INFORMATION SHOWN:
◇ ◇ ◇ ◇

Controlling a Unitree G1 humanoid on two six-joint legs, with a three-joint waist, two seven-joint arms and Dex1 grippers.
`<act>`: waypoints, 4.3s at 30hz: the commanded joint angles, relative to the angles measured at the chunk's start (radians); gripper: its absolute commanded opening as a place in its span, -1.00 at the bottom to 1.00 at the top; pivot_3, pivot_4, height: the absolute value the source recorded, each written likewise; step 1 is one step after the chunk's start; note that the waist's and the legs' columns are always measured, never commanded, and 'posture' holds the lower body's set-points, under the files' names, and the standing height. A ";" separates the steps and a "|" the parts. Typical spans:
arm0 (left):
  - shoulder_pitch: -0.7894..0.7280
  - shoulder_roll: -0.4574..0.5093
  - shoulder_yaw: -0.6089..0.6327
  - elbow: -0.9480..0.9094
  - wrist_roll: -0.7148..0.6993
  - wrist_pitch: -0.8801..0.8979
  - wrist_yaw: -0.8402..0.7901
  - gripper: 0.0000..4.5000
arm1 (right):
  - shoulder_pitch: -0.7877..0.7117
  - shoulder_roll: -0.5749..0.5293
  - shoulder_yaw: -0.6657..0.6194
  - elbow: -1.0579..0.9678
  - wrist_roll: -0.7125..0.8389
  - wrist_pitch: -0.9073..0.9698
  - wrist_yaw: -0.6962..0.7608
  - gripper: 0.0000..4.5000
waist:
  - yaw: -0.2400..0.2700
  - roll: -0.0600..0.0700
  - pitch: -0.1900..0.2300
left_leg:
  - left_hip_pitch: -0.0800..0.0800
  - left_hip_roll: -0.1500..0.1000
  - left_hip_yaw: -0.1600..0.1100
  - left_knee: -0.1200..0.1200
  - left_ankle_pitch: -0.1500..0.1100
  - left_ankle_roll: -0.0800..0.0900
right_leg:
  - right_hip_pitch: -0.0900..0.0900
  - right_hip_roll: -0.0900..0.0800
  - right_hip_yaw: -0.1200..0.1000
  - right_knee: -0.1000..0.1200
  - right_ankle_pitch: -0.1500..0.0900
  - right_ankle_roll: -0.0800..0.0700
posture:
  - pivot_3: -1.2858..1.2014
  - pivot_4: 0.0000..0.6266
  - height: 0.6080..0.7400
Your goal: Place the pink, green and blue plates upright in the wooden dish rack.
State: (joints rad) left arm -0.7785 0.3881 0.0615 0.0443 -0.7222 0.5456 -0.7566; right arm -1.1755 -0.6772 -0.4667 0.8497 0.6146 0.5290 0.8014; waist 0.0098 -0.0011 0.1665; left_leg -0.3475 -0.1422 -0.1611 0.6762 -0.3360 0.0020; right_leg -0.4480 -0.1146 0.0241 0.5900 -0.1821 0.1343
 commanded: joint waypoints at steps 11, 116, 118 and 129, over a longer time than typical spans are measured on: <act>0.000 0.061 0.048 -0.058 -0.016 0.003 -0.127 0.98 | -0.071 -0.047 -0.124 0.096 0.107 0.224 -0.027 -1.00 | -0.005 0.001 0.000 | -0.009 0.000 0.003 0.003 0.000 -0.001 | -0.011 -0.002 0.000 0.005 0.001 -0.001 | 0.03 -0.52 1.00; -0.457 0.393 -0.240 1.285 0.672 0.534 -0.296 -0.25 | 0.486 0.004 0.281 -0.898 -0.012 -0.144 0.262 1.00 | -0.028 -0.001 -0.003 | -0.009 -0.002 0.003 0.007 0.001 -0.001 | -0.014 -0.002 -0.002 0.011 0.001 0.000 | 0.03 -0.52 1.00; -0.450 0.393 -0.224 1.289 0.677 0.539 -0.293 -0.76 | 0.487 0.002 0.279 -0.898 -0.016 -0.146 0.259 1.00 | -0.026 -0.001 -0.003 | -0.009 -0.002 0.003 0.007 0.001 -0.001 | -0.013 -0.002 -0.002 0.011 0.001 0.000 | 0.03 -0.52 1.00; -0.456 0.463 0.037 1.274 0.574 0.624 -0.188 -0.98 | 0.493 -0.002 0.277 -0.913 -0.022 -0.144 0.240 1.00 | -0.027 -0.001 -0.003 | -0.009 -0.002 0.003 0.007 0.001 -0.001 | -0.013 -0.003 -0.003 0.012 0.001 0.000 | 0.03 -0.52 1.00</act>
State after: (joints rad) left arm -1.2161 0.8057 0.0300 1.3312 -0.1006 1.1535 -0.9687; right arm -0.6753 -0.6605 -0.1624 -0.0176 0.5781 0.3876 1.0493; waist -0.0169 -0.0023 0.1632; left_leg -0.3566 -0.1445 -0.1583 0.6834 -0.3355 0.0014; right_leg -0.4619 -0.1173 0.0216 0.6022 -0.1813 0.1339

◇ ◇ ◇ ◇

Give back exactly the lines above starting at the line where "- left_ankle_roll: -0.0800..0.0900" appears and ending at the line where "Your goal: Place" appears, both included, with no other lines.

EXERCISE RESPONSE:
  - left_ankle_roll: -0.0800..0.0900
right_leg:
  - right_hip_pitch: -0.0900..0.0900
  - right_hip_roll: -0.0900..0.0800
  - right_hip_yaw: -0.1200..0.1000
  - right_knee: -0.1000..0.1200
  - right_ankle_pitch: -0.1500..0.0900
  - right_ankle_roll: -0.0800..0.0700
posture:
  - pivot_3: -1.2858..1.2014
  - pivot_4: 0.0000..0.6266
  - height: 0.6080..0.7400
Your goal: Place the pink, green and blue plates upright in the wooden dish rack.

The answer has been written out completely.